A hunting horn, sharp and sudden, trespassed on the summer stillness, and the boy spun around with the jagged alertness of a fox who had once been harried by the hounds, peering down the hill, through the trees.
Isabel’s eyes greedily drank in his distracted face. The man from her dreams. The man she would be promised to. He was handsome, beautiful, but with him it was something more than the loveliness of generous lips and a perfectly sculpted face. It was the beauty of stillness, an exquisiteness that induced a sense of tranquillity, as though she stared at the divine figure of an angel. His black eyes were grave beneath his perfect black brows, giving the impression of sorrow past, deeply felt and poorly mended. Beneath his wary gaze, there was a terrible vulnerability, a delicate fragility. He was tall and lean, no longer lanky. His ebony hair fell longer than was fashionable, the curls brushing against his collar, tickling his sharp cheekbones.
She watched him survey the landscape, slowly, deliberately, from where he had frozen, his horse as still as he was, as though they were one being, controlled by a single mind. His gaze rested, finally, on a spot in the far distance, and she realised that he had sighted the hunter’s quarry. A red stag ran on swift feet, following the path of the river. Drops of water flew beside it, as though it were trapped in a net of diamonds. It looked behind it furtively, and she heard the baying of the hounds on its trail, though they were still hidden by the woods.

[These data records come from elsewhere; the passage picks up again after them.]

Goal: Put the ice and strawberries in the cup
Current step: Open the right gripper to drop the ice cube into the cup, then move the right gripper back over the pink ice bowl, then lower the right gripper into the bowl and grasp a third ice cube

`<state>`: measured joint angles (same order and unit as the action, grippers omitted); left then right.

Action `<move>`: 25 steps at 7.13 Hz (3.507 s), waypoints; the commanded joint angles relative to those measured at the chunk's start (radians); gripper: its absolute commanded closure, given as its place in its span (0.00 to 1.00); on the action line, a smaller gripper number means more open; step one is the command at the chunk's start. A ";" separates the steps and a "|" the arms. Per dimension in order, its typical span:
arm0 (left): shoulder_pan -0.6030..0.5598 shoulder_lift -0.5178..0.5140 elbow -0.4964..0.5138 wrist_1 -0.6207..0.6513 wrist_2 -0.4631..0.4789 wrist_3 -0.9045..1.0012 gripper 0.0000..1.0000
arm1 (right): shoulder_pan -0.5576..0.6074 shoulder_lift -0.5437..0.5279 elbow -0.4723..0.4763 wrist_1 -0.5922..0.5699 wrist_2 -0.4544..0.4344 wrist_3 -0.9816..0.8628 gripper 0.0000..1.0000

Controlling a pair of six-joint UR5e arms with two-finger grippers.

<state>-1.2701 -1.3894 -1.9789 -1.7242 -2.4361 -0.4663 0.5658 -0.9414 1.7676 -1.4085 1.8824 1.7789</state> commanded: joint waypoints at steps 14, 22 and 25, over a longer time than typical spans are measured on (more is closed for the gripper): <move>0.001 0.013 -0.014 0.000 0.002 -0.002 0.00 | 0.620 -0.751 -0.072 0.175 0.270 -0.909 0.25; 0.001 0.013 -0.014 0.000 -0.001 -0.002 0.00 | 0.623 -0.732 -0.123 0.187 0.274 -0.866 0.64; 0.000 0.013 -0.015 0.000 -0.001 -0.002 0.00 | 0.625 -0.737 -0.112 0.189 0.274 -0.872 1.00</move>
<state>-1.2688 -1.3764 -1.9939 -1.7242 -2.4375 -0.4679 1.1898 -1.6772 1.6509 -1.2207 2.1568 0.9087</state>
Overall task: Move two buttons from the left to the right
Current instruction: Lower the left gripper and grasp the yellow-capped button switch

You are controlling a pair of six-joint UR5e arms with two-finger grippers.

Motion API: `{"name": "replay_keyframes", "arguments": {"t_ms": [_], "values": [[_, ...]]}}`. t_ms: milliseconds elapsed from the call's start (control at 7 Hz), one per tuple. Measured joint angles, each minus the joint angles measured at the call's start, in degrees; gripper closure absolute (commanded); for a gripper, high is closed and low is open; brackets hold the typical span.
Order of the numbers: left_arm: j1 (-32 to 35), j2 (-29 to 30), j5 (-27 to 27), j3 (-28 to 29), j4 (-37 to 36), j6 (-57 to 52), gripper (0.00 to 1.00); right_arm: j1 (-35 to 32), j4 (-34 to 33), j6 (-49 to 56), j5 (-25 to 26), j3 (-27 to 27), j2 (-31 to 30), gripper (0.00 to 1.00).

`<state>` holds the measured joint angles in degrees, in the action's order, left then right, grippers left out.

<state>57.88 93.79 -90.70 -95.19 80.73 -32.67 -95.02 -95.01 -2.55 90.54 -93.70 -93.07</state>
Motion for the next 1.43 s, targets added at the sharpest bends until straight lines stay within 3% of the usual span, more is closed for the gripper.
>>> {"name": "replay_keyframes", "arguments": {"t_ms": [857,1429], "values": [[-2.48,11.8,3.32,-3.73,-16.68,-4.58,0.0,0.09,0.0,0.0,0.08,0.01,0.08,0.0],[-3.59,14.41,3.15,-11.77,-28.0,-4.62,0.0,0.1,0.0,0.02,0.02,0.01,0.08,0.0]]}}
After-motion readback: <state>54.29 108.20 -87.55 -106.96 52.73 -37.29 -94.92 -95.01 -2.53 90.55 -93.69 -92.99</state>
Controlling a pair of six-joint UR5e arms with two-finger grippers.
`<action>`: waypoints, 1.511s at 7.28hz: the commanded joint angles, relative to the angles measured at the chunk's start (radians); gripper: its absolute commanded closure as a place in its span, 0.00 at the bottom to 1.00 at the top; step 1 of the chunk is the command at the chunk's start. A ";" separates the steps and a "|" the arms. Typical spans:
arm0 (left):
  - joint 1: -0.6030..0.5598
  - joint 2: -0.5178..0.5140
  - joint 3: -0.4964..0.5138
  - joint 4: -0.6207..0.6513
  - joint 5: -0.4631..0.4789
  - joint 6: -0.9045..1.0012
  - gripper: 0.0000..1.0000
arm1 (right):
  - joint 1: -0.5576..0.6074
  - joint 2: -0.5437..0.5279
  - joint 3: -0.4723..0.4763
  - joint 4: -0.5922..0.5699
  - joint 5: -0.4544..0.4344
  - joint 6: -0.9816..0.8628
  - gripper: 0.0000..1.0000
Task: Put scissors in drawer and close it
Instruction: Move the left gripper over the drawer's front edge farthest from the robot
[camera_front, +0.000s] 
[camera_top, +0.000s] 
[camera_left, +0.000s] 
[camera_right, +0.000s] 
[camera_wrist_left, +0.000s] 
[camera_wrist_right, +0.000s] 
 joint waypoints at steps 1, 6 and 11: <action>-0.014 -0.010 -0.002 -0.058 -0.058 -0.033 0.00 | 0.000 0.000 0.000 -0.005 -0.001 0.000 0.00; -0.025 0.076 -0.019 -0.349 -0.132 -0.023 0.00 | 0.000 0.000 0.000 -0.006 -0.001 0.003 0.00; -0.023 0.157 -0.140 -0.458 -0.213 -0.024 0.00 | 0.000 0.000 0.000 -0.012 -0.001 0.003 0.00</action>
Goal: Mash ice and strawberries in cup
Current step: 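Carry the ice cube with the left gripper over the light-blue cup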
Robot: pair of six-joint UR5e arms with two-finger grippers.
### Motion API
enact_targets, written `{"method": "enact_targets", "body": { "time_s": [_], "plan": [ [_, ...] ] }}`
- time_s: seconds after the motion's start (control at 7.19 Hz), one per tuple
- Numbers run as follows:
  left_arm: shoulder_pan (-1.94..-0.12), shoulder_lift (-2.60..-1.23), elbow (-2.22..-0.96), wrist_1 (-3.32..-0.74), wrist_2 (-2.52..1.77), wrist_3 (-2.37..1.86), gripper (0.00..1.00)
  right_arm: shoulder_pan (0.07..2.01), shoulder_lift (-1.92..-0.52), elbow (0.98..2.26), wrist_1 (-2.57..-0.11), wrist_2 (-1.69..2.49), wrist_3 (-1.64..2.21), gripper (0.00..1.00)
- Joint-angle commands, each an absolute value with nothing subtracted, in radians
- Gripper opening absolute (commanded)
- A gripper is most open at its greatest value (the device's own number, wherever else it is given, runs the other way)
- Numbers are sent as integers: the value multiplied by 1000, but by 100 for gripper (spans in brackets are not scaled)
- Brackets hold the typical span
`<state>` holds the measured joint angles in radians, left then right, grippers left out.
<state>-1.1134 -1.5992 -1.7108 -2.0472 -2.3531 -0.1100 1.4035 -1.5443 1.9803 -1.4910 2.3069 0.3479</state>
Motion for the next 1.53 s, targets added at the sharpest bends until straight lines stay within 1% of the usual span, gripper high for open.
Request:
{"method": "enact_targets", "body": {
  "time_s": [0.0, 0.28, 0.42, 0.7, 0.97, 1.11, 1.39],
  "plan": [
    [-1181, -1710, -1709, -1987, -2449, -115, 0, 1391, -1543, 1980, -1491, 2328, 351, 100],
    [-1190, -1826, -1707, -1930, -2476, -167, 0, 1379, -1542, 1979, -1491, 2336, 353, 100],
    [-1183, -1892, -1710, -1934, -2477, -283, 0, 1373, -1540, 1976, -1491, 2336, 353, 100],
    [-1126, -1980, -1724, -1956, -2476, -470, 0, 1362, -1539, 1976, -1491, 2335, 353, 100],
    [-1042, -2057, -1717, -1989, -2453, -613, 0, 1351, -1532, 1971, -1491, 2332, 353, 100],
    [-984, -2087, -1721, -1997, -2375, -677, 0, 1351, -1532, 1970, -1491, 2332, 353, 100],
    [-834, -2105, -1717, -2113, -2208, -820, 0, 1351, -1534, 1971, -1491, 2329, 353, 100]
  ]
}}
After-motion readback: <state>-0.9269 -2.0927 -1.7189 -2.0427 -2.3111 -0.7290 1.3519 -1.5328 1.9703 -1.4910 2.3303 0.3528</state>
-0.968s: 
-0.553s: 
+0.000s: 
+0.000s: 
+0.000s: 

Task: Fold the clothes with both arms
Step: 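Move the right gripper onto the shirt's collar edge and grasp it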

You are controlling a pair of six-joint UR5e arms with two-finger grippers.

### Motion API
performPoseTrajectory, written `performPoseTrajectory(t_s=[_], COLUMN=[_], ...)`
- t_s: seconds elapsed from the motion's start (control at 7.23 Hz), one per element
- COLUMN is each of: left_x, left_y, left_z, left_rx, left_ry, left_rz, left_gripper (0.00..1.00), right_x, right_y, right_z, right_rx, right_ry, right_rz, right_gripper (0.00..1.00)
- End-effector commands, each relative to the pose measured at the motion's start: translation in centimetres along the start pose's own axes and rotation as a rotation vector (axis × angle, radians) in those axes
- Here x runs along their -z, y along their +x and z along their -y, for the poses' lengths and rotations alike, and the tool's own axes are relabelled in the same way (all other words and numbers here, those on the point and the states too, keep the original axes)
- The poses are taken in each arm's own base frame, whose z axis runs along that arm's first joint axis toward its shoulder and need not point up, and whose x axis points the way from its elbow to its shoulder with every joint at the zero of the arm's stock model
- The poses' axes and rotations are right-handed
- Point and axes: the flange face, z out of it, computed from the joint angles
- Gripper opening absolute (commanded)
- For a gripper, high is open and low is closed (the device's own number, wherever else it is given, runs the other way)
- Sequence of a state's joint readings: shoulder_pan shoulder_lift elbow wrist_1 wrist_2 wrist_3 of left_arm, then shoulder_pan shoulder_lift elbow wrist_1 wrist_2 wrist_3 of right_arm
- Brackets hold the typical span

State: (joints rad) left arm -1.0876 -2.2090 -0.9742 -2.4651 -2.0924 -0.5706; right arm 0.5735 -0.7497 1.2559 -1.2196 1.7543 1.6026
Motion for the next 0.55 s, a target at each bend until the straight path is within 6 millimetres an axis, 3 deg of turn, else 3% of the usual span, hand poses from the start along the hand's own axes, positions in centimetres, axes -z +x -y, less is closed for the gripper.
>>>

“Very clever,” the boy murmured. “The water cannot hold his scent, and, so long as he can stay out of sight of the hounds, the trail will run cold, and he will escape. But he must turn left where the river forks, for the right bend doubles back on itself, and they will surely glimpse him then. With luck, you will not feast on venison tonight, my lady.”
He swung down from his saddle, landing on silent feet beside his gelding. He moved to a towering oak, standing behind it so that the hunt would not see him as they passed below. His eyes were fixed on the hart. The magnificent animal stopped dead, turning its massive head towards him, and as their gazes met the boy’s lips seemed to move in a silent entreaty, as though he communed with the creature. And the creature seemed to listen, his ears swivelling as though to catch the whispered words carried on the breeze. His utter absorption made him fascinating. Isabel’s sense of propriety was no match for her curiosity, and so she simply sat and watched.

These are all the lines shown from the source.